▶ [TASK STATEMENT]
Once the images are set aside, output the listing exactly as it stands.

▶ [LISTED ENTRIES]
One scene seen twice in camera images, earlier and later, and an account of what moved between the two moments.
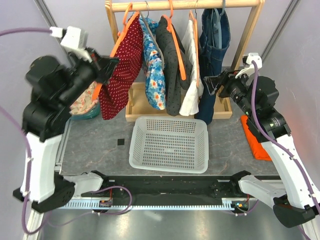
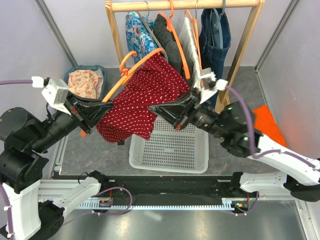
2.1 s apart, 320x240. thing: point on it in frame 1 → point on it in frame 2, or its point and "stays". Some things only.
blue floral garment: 155,65 → 141,41
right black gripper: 226,78 → 180,114
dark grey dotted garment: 172,67 stays
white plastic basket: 176,144 stays
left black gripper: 107,65 → 94,111
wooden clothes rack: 135,110 stays
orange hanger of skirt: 121,35 → 126,74
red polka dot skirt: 114,96 → 131,117
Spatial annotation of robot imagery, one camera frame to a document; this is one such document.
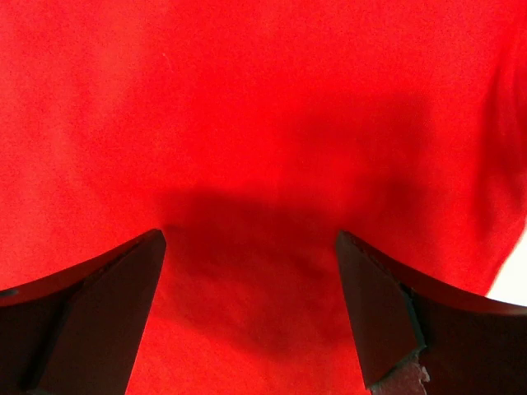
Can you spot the red t-shirt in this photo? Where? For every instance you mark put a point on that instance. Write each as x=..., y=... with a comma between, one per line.
x=251, y=133

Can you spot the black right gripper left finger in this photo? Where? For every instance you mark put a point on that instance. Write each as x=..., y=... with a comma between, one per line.
x=77, y=331

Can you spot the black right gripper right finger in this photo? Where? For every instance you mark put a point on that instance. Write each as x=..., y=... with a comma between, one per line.
x=417, y=335

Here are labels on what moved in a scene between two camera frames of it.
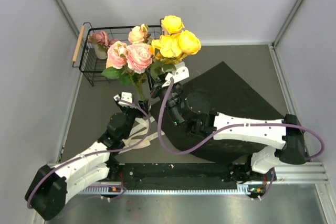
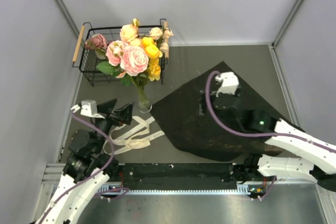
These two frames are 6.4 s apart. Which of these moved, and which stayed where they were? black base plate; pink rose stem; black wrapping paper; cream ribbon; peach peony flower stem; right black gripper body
Moved: peach peony flower stem; right black gripper body; pink rose stem
Stayed: black base plate; black wrapping paper; cream ribbon
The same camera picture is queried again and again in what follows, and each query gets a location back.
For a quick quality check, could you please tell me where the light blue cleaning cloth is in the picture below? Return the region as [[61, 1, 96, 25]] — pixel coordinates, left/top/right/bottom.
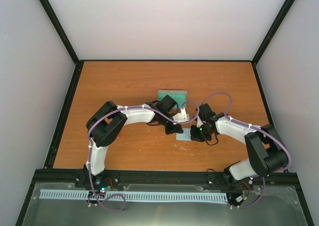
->
[[176, 128, 191, 141]]

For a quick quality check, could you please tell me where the grey glasses case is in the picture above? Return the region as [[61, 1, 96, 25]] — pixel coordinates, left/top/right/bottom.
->
[[158, 90, 187, 108]]

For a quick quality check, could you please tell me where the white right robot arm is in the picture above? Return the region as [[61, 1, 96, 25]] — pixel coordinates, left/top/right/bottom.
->
[[190, 103, 291, 188]]

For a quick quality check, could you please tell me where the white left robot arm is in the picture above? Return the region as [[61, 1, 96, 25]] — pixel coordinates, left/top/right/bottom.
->
[[86, 95, 183, 188]]

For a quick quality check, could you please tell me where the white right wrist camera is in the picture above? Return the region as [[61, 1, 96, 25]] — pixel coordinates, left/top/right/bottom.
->
[[197, 116, 203, 128]]

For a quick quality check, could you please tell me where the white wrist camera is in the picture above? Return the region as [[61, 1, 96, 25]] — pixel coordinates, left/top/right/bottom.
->
[[173, 107, 189, 123], [197, 116, 203, 128]]

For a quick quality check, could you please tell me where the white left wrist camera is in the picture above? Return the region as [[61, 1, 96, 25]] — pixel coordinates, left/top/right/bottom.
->
[[173, 107, 189, 123]]

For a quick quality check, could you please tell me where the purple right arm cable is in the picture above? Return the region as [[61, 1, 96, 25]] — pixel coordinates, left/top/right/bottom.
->
[[201, 92, 293, 210]]

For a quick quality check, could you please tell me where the light blue slotted cable duct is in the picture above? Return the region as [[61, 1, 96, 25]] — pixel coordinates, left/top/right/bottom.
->
[[38, 189, 227, 204]]

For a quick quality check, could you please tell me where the black table edge rail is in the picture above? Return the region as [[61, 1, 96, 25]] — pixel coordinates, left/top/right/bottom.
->
[[80, 59, 252, 63]]

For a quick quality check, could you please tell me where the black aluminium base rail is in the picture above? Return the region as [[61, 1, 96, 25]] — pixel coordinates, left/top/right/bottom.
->
[[33, 168, 299, 188]]

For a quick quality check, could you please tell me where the black right frame post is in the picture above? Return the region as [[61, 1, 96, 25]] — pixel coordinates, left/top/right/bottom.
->
[[251, 0, 296, 67]]

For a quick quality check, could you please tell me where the black frame post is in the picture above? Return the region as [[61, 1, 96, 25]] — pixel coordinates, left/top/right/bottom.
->
[[251, 0, 296, 67], [39, 0, 80, 65]]

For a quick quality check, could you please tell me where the black left frame post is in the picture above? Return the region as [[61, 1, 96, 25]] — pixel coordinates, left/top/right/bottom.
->
[[39, 0, 80, 65]]

▶ [RESULT BELOW]
One scene seen twice in camera images, earlier and later, and an account of what moved between the two moments.
2.1 s apart, 320x240. thing: point on it in frame 1 → point on it in frame 2, or its point and "stays". Some things only.
blue floral garment: 155,65 → 141,41
right black gripper: 226,78 → 180,114
dark grey dotted garment: 172,67 stays
white plastic basket: 176,144 stays
left black gripper: 107,65 → 94,111
wooden clothes rack: 135,110 stays
orange hanger of skirt: 121,35 → 126,74
red polka dot skirt: 114,96 → 131,117
Spatial annotation of robot imagery, one camera frame to a document; this is one such document.
Can you spot the red t-shirt in this photo? Where? For every instance you mark put a point on that instance. Write each as x=..., y=... with a comma between, one per line.
x=251, y=133

Can you spot the black right gripper left finger in this photo? Where? For every instance you mark put a point on that instance. Write each as x=..., y=... with a comma between, one per line.
x=77, y=331

Can you spot the black right gripper right finger in this photo? Where? For every instance you mark put a point on that instance. Write each as x=..., y=... with a comma between, one per line.
x=417, y=335

Here are labels on what moved in a scene between two camera frames of it.
These two frames are 6.4 s apart. Which of these moved, and which stayed where they were? black base plate; pink rose stem; black wrapping paper; cream ribbon; peach peony flower stem; right black gripper body
Moved: peach peony flower stem; right black gripper body; pink rose stem
Stayed: black base plate; black wrapping paper; cream ribbon
The same camera picture is queried again and again in what follows, and each query gets a location back.
For a quick quality check, could you please tell me where the light blue cleaning cloth is in the picture below? Return the region as [[61, 1, 96, 25]] — pixel coordinates, left/top/right/bottom.
->
[[176, 128, 191, 141]]

For a quick quality check, could you please tell me where the grey glasses case is in the picture above? Return the region as [[61, 1, 96, 25]] — pixel coordinates, left/top/right/bottom.
->
[[158, 90, 187, 108]]

For a quick quality check, could you please tell me where the white right robot arm is in the picture above? Return the region as [[61, 1, 96, 25]] — pixel coordinates, left/top/right/bottom.
->
[[190, 103, 291, 188]]

For a quick quality check, could you please tell me where the white left robot arm is in the picture above? Return the region as [[61, 1, 96, 25]] — pixel coordinates, left/top/right/bottom.
->
[[86, 95, 183, 188]]

For a quick quality check, could you please tell me where the white right wrist camera is in the picture above? Return the region as [[61, 1, 96, 25]] — pixel coordinates, left/top/right/bottom.
->
[[197, 116, 203, 128]]

For a quick quality check, could you please tell me where the white wrist camera is in the picture above? Return the region as [[61, 1, 96, 25]] — pixel coordinates, left/top/right/bottom.
->
[[173, 107, 189, 123], [197, 116, 203, 128]]

For a quick quality check, could you please tell me where the white left wrist camera is in the picture above? Return the region as [[61, 1, 96, 25]] — pixel coordinates, left/top/right/bottom.
->
[[173, 107, 189, 123]]

For a quick quality check, could you please tell me where the purple right arm cable is in the picture above? Return the region as [[61, 1, 96, 25]] — pixel coordinates, left/top/right/bottom.
->
[[201, 92, 293, 210]]

For a quick quality check, could you please tell me where the light blue slotted cable duct is in the picture above? Return the region as [[61, 1, 96, 25]] — pixel coordinates, left/top/right/bottom.
->
[[38, 189, 227, 204]]

For a quick quality check, could you please tell me where the black table edge rail is in the picture above? Return the region as [[61, 1, 96, 25]] — pixel coordinates, left/top/right/bottom.
->
[[80, 59, 252, 63]]

For a quick quality check, could you please tell me where the black aluminium base rail is in the picture above? Return the region as [[61, 1, 96, 25]] — pixel coordinates, left/top/right/bottom.
->
[[33, 168, 299, 188]]

For a quick quality check, could you please tell me where the black right frame post is in the picture above? Return the region as [[61, 1, 96, 25]] — pixel coordinates, left/top/right/bottom.
->
[[251, 0, 296, 67]]

For a quick quality check, could you please tell me where the black frame post is in the picture above? Return the region as [[61, 1, 96, 25]] — pixel coordinates, left/top/right/bottom.
->
[[251, 0, 296, 67], [39, 0, 80, 65]]

For a quick quality check, could you please tell me where the black left frame post is in the picture above? Return the region as [[61, 1, 96, 25]] — pixel coordinates, left/top/right/bottom.
->
[[39, 0, 80, 65]]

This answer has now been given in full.